Eu, que depois de diretos bombásticos e réplicas que nunca mais acabam [ontem no Dia Seguinte já passava das 22h30 e ainda não se tinha começado a falar de futebol propriamente dito], imaginava uma cambada de gunas austrolopitecos aos saltos a apoderar-se de cachecois, camisolas e malas de viagem, comunicando entre si através de grunhidos.

Qual quê. O que se vê nas imagens são homens e mulheres aparentemente bem apessoados, passadinhos a ferro, com toda a calma do mundo a conversar e a reunir material, como se fosse a mais normal das atividades.

Como será o dia a dia destas pessoas quando ninguém está a olhar? 

#bipolaridades

Este sábado começámos com um passeio ao sol pelos Clérigos [ocasionalmente em modo slalom provocado pela torrente de turistas boa-onda] e terminámos com um jantar tranquilo na companhia de uma Redoma.

Pelo meio

1. passámos a correr pelo outlet de uma reconhecida loja de mobiliário e decoração e ficámos desiludidos;

2. fomos com marcação a um concessionário de automóveis e tivemos de esperar bastante que a pessoa com quem tínhamos marcado acabasse de almoçar [bicho papão seria o subtítulo do episódio, uma vez que durante o test-drive até as funções mais interessantes do painel do automóvel o bicho comeu];

e 3. numa outra loja de decoração, contrariando todas as primeiras impressões de quem nos diz que nunca tinha ouvido falar de um sofá como o que temos na sala [...], nos surpreende com uma corrente de boas ideias, boas vibrações, e ofertas das quais nem sequer estávamos à procura.

Foi um dia cheio. E hoje, com festa, ainda promete mais. Gosto tanto do sol de maio: parece que temos tempo para tudo e mais.

#Sóele

Até podem comprar e-xa-ta-men-te as mesmas peças de decoração que nós, mas ah!, só ele para inventar novos sítios onde plantar o que afinal não coube onde estava previsto – e que acabam por ficar perfeitos.

Demasiadas #mortesnaestrada

Cada um terá as suas experiências, mas mais que aos habituais períodos de férias, associo sempre os primeiros dias de maio a perigo na estrada. Isto por causa dos peregrinos que vão para Fátima e que me fazem sempre redobrar a atenção enquanto conduzo.

Quando era mais nova, um conhecido rapaz da minha terra ficou com sequelas psicológicas gravíssimas, durante o seu caminho com a família até Fátima. Só esse episódio já era suficiente para de algum modo me marcar.

Entretanto, durante os anos em que tinha de percorrer uns quilómetros da IC2 na zona de São João da Madeira durante a madrugada e me deparava com alguns peregrinos, depois mais outros, até chegarem a ser dezenas, pensava sempre na sorte que tinham por a) eu conhecer bem o caminho b) eu saber que durante estes dias devia esperar gente a pé numa estrada só para veículos c) eu ser uma condutora cautelosa que tenta de forma quase obsessiva prever toda e qualquer desgraça enquanto conduz e d) não haver nenhum azar por cima de tudo isto.

Ontem tivemos de passar por São João da Madeira e por acaso viemos por dentro, mas lá passámos por um peregrino que, coitado, lutava com as forças que tinha contra a chuva intensa que se fazia abater. E eu pensava “lá terá de dar uma volta maior, mas pelo menos aqui está em segurança”.

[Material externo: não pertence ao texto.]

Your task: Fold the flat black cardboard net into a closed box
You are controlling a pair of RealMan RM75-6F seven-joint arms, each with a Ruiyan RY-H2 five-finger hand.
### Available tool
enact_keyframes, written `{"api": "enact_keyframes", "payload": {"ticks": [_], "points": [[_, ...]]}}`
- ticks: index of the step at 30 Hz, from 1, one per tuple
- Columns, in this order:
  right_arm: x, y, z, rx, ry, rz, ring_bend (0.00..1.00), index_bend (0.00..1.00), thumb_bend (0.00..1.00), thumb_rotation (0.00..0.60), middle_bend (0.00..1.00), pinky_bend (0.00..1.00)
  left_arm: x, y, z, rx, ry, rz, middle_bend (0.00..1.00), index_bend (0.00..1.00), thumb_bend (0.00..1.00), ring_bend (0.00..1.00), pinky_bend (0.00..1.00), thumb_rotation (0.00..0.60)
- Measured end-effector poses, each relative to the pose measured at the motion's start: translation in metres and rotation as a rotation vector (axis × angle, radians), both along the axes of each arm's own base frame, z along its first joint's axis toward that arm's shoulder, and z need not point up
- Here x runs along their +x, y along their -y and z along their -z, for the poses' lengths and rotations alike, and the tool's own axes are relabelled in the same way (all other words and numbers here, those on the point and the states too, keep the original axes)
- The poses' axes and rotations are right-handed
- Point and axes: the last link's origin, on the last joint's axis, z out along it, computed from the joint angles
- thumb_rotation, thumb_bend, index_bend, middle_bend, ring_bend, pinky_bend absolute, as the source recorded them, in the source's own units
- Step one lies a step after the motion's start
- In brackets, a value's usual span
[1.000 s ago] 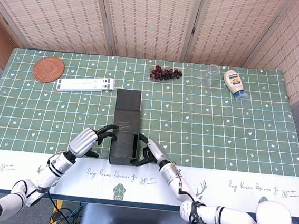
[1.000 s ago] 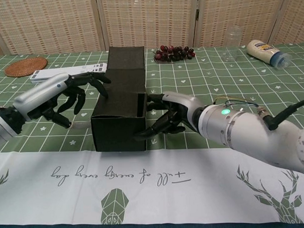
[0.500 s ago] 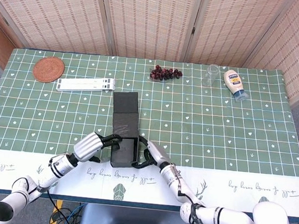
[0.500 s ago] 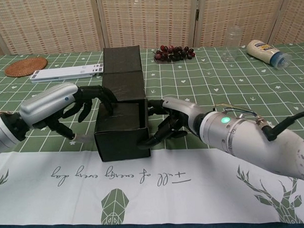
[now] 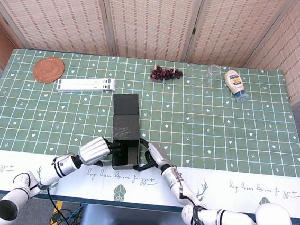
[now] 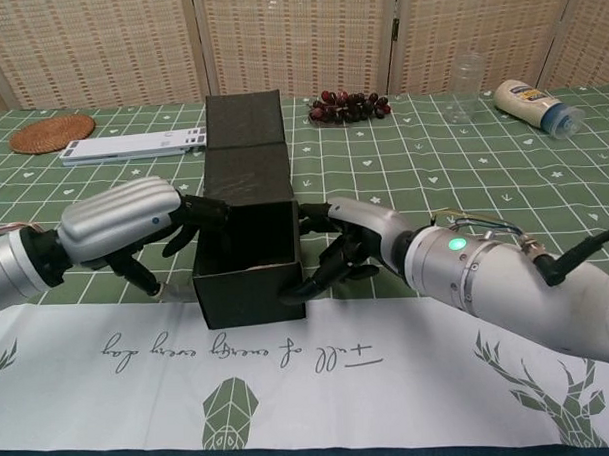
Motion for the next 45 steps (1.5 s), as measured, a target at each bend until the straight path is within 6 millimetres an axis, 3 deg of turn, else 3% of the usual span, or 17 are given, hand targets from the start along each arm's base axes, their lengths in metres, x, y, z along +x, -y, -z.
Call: {"api": "enact_keyframes", "payload": {"ticks": [15, 21, 24, 34, 45], "points": [[0.002, -0.002, -0.004, -0.003, 0.005, 0.003, 0.81, 0.35, 0.51, 0.6, 0.43, 1.0, 0.012, -0.003, 0.001, -0.002, -0.039, 0.088, 0.56, 0.68, 0.13, 0.68, 0.84, 0.6], [0.003, -0.002, -0.004, -0.004, 0.009, 0.003, 0.81, 0.35, 0.51, 0.6, 0.43, 1.0, 0.011, -0.002, 0.001, 0.002, -0.03, 0.086, 0.57, 0.68, 0.13, 0.68, 0.84, 0.6], [0.002, -0.002, -0.004, -0.005, 0.011, 0.004, 0.81, 0.35, 0.51, 0.6, 0.43, 1.0, 0.01, -0.002, -0.001, 0.004, -0.021, 0.078, 0.53, 0.62, 0.13, 0.68, 0.83, 0.6], [0.002, 0.004, -0.01, -0.03, 0.029, 0.026, 0.81, 0.35, 0.51, 0.6, 0.43, 1.0, 0.002, -0.006, -0.014, 0.017, 0.072, -0.032, 0.2, 0.32, 0.13, 0.66, 0.83, 0.6], [-0.002, 0.015, -0.013, -0.079, 0.012, 0.048, 0.81, 0.35, 0.51, 0.6, 0.4, 1.0, -0.007, -0.005, -0.037, 0.031, 0.162, -0.152, 0.15, 0.19, 0.13, 0.65, 0.84, 0.6]]}}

Hoje acordo, consulto as notícias, e leio que cinco pessoas foram colhidas, mais à frente, já na zona de Coimbra. No meio de uma coincidência que na realidade não o é, isto ainda vem reforçar mais a minha noção de “início de maio”. Num país em vertiginosa banca rota, falar em criar caminhos paralelos seguros será uma heresia para alguns, um “evidente” para outros, os que não compram quilos de almas a tostões.

Por outro lado, também ter menos pressa e escolher caminhos seguros – para todos – me parece fundamental.

São demasiadas mortes na estrada, é só isso que sei. E estou cansada de esperar por meados de maio para suspirar por uns breves momentos.

Dia do #trabalhador

Chegar precisamente neste dia a um ponto em que se conclui que a decisão profissional que se tomou há pouco mais de um ano está a dar frutos é um alívio e, sim, um privilégio. Não há dias de folga nem almoços grátis, mas a sensação de que a carroça está a andar mais para a frente que para trás deixa-me satisfeita.

Por isso é que quanto mais anda, mais a empurro, teimosa que sou em ter receio que abrande. E só isso pode ser desculpa para ter acordado às 7 da manhã para trabalhar, apesar de ser feriado e de precisar de uma terapêutica sessão matinal de cama.